The challenge perceived by the user while using a VR product presentation has a negative influence on the perceived enjoyment of such an application

3.2 VR Anxiety

VR anxiety describes the apprehension or even a sort of fear which arises when facing the possibility of using a VR System. As previous research has shown, this apprehension regarding computer systems may arise from unknown developments and their underlying processes, or a lack of detailed introduction to a new technology or bad early experiences with it [26]. Since SBVRs is a very new marketing tool for virtual product presentation, most customers know little about the development and underlying processes of this new technology. Rather, an SBVR looks very futuristic for the customer in comparison to traditional digital devices (e.g. laptop, desktop, tablet) and is thus reminiscent of science fiction. Therefore, we assume that if a general apprehension in using such futuristic systems exists, these feelings are also transferred to technologies using virtual environments. Accordingly, we assume in this study that if users are afraid of using a SBVR, they could perceive the actual use of a SBVR as demanding. Consequently, the research hypothesis to be verified is as follows:

H3::

The users VR anxiety about using a VR product presentation has a positive influence on the challenge perceived by the user while using such an application

3.3 VR Self-efficacy

VR self-efficacy refers to the control belief of an individual during the usage of a VR system [27]. The belief that one does or does not have control over a system depends on personal judgment of one’s own capabilities in interacting with it. Users who are not confident about successfully performing a given task using VR technologies perceive the task as very challenging or complex. If users believe they are able to perform a specific task using a specific computer system, their self-efficacy is strong, and they will not have the feeling of being confronted with a challenging problem. Therefore, the research hypothesis to be verified is as follows:

H4::

The users VR self-efficacy regarding using a VR product presentation has a negative influence on the challenge perceived by the user while using such an application

3.4 Perceived Enjoyment

The construct of perceived enjoyment describes the intrinsic motivation of an individual to use a system independent of any performance benefits, just because the use of the system generates enjoyment [29]. Within the scope of this study, the construct of perceived enjoyment quantifies whether and to what extent the VR product presentation provides the user with enjoyment or pleasure. It thus reflects the hedonistic perspective of the system experience [30].

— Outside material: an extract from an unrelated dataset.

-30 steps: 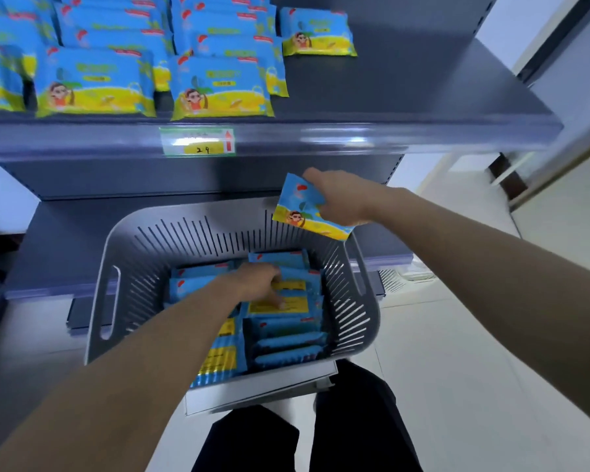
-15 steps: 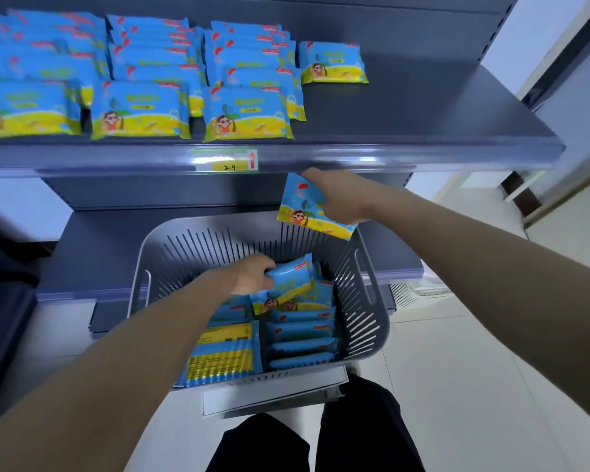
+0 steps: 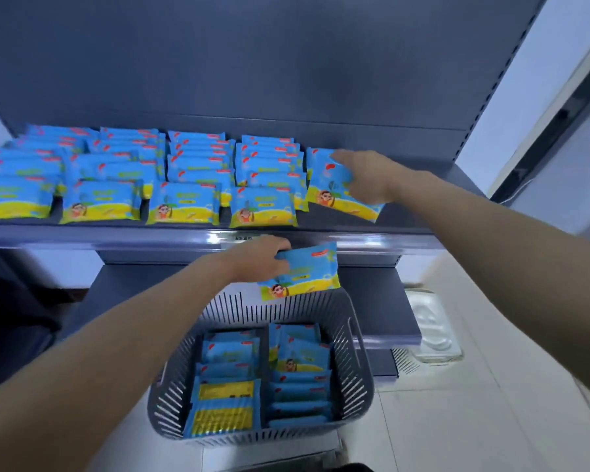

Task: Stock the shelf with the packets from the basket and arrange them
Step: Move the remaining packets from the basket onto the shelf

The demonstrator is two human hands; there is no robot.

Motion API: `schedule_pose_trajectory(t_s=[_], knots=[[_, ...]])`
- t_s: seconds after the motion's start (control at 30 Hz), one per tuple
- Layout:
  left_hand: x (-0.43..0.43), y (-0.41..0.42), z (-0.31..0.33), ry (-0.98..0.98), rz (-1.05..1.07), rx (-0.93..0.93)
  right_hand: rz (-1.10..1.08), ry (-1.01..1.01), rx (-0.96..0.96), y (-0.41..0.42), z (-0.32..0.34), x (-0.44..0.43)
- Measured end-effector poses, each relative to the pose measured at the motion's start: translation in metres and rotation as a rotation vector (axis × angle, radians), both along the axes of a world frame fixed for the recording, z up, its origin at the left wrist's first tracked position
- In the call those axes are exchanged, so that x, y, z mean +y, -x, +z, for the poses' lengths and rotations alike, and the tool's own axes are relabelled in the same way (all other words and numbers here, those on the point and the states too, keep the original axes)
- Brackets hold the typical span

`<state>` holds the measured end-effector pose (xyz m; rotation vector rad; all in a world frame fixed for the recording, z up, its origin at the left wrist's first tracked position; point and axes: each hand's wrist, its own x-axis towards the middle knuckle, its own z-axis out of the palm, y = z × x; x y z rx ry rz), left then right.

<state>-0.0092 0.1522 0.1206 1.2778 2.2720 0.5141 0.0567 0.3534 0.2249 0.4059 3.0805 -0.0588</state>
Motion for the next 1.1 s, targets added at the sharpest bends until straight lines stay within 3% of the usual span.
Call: schedule_pose_trajectory(t_s=[0.13,0.33,0.83,1.1], knots=[[0.014,0.005,0.039,-0.020,-0.048,0.078,-0.012,0.016,0.004,0.016,0.016,0.034],[0.044,0.018,0.069,-0.094,-0.013,0.018,-0.003,-0.011,-0.041,0.049,0.008,0.082],[0.160,0.067,0.066,-0.111,0.093,0.022,0.187,0.138,-0.115,0.148,-0.045,0.173],[0.189,0.097,0.056,0.063,0.099,0.253,0.232,0.163,-0.084,0.192,-0.054,0.187]])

The unique visualization options in SBVRs open up a completely new form of product presentation (e.g., hotels, automobiles). Due to the immersive experience, users feel that they actually are in another world. In this artificially created world, users can independently explore the virtual environment in a natural way, to get an impression of the offered product. For instance, the detailed and realistic presentation of a travel accommodation creates a unique, immersive and interactive product experience, whereby the feelings of fun and pleasure for the customer may be stimulated. As previous research shows, vivid three-dimensional product presentations and the possibility of direct interactions with the product are important factors that increase the perceived enjoyment of the potential customer [31,32,33].

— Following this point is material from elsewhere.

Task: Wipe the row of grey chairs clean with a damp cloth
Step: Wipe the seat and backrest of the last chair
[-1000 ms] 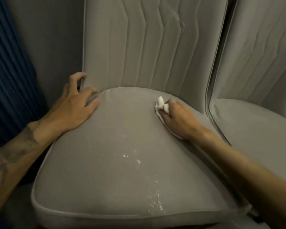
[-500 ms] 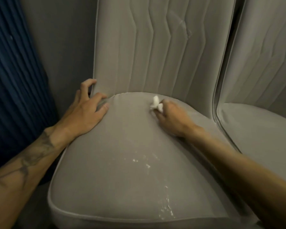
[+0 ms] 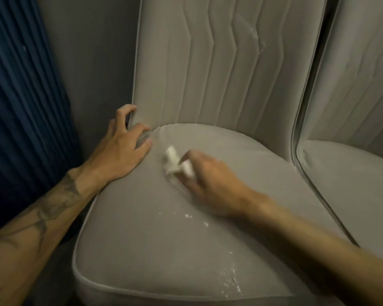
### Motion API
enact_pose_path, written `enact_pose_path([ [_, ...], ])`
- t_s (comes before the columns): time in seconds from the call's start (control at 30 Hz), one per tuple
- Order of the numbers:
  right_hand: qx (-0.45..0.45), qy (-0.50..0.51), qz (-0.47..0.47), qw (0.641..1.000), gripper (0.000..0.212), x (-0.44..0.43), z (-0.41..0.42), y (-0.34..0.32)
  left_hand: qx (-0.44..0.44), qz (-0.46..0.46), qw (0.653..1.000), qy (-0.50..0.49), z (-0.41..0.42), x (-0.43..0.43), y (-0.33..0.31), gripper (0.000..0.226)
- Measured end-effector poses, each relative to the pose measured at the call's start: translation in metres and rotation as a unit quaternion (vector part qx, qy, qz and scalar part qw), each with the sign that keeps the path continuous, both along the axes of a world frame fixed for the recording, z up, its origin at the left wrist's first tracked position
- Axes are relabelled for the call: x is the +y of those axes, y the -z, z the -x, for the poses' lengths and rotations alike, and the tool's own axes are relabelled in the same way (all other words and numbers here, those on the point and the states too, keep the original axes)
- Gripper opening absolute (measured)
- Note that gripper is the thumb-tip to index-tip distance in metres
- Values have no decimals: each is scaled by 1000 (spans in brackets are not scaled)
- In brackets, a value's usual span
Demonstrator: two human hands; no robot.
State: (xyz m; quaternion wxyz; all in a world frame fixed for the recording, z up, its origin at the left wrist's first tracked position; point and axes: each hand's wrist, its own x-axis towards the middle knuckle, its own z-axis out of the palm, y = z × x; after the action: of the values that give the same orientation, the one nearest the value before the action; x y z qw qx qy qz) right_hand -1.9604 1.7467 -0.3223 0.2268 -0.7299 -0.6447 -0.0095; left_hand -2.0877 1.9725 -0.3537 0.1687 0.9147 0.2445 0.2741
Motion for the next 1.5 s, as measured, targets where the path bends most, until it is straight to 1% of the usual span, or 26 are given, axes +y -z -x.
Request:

In addition, several studies have revealed that perceived enjoyment has a negative effect on the occurrence of simulator sickness [34, 35]. As the researchers argue, users suppress symptoms of simulator sickness when they enjoy the virtual environment. Consequently, users are more willing to experience a degree of these negative symptoms if the virtual experience is related to pleasure, enjoyment and fun. The users’ perception is thus outweighed by the feeling of enjoyment, which reduces the occurrence of cybersickness. In view of this, the hypothesis to be examined is as follows:

H5::

The perceived enjoyment by the user while using a VR product presentation has a negative influence on the occurrence of cybersickness

3.5 Curiosity

Curiosity is defined as “a desire to know, to see, or to experience that motivates exploratory behavior directed towards the acquisition of new information” [36, p. 793]. Curiosity thus represents the intrinsic expectation of the user that the acquisition of additional information is a joy [36]. Furthermore, curiosity is one of the central factor, which is frequently used in behavioral research to explain the intrinsically motivated usage of technology [37, 38].

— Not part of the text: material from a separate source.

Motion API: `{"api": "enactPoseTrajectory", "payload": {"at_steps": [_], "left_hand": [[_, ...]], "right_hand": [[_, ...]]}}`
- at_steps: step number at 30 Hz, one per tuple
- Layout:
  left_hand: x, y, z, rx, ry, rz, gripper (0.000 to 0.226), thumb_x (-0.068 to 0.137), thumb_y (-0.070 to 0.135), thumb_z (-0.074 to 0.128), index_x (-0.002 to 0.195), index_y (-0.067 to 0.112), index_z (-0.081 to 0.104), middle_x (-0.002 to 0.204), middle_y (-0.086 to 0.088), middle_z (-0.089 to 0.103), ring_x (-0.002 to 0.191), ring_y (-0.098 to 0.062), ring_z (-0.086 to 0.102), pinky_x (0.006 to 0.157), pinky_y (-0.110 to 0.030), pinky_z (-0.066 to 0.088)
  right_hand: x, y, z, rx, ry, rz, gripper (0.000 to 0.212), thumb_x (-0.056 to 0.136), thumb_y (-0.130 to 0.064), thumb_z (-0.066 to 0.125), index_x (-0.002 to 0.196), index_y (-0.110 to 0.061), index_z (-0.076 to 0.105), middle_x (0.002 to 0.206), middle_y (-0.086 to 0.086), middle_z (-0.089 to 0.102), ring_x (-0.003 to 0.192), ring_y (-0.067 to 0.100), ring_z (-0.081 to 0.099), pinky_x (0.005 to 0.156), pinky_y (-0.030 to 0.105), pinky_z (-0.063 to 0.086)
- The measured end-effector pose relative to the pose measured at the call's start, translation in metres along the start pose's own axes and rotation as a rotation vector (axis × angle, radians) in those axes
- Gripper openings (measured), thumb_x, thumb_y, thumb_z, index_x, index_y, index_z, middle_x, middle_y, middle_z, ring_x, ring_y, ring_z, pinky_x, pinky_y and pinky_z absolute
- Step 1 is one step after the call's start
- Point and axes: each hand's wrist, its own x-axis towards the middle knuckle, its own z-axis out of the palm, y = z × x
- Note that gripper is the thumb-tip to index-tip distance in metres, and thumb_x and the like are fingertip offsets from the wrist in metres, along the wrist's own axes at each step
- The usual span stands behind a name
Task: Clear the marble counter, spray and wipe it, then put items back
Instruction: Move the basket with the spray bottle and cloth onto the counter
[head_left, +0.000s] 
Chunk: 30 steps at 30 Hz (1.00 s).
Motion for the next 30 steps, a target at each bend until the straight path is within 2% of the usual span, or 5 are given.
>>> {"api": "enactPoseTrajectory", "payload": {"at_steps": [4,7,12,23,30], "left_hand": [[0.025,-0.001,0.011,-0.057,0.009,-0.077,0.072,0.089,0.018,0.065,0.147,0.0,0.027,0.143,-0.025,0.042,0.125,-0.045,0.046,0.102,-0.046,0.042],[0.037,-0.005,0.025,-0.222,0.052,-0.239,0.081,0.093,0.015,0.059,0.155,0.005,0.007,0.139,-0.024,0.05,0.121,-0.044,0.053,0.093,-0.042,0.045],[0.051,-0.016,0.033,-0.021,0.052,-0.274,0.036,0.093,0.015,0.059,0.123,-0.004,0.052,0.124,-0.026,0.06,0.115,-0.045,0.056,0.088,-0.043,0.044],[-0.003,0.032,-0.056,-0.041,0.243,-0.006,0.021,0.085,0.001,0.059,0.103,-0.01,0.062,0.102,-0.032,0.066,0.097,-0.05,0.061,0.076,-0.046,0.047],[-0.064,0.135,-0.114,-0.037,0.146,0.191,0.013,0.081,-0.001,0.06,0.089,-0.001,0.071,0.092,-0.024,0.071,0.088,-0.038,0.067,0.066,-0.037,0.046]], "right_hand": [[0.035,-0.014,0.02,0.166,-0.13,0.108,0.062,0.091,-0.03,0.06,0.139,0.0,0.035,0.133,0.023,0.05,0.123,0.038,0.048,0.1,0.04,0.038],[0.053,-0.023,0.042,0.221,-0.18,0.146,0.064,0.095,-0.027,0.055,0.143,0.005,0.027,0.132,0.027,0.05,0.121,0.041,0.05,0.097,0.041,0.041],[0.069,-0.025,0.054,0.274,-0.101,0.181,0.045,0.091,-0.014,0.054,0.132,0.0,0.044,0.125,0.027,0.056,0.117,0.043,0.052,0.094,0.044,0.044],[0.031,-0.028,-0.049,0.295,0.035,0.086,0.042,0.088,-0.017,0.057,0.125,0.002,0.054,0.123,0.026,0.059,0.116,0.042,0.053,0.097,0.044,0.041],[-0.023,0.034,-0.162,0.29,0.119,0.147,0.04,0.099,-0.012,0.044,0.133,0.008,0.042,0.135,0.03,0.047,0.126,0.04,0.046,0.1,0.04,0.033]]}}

As previous research shows [36, 39,40,41], the intrinsically motivated curiosity is responsible for the development of perceived enjoyment. Rouibah argues in his study on the use of instant messaging services, that the perceived enjoyment of direct online-based communication is not the result of the conversation itself, but rather the intrinsic motivation of learning something new about the communication partner [39].

This intrinsic desire to discover, to see or to experience something new could be stimulated by the immersive experience of an SBVR. With the innovative visualization and interaction possibilities of this technology, the virtual world becomes an impressive interactive experience, which continuously stimulates the user´s curiosity. In the current study, curiosity is created by both well prepared contents and technology that triggers the ‘wow’ effect. The panoramic images of the hotel resort show the most beautiful views of the complex and convey a relaxing, quiet, clean and modern atmosphere. On the technological side, curiosity is created by offering several locations in the hotel complex that can be visited by the user. These movement possibilities make the users curious to explore the available locations in the hotel further. Thus, the acquisition of new knowledge becomes an entertaining experience for the users. Accordingly, the hypothesis to be verified is as follows:

H6::

The curiosity aroused in the user through a VR product presentation has a positive influence on the user’s perceived enjoyment of such an application

3.6 Telepresence

Telepresence describes the subjective perception of users as to what extent the physical reality is wholly or partly substituted by the VR [42,43,44]. Thus, the telepresence reflects the perceived feeling of users of being more in the VR than in the physical reality [44, 45]. The more immersive the design of a VR product presentation, the more users feel isolated from the physical world [46]. By this decoupling the immersion of users is further strengthened, until they feel they totally belong to the virtual world. As previous research has revealed, this immersive feeling of being there could enhance perceived enjoyment. In the context of virtual changing rooms the findings indicate that while using a virtual changing room, users escape into a fictional world, which gives them pleasure and thus increases the perceived enjoyment [47].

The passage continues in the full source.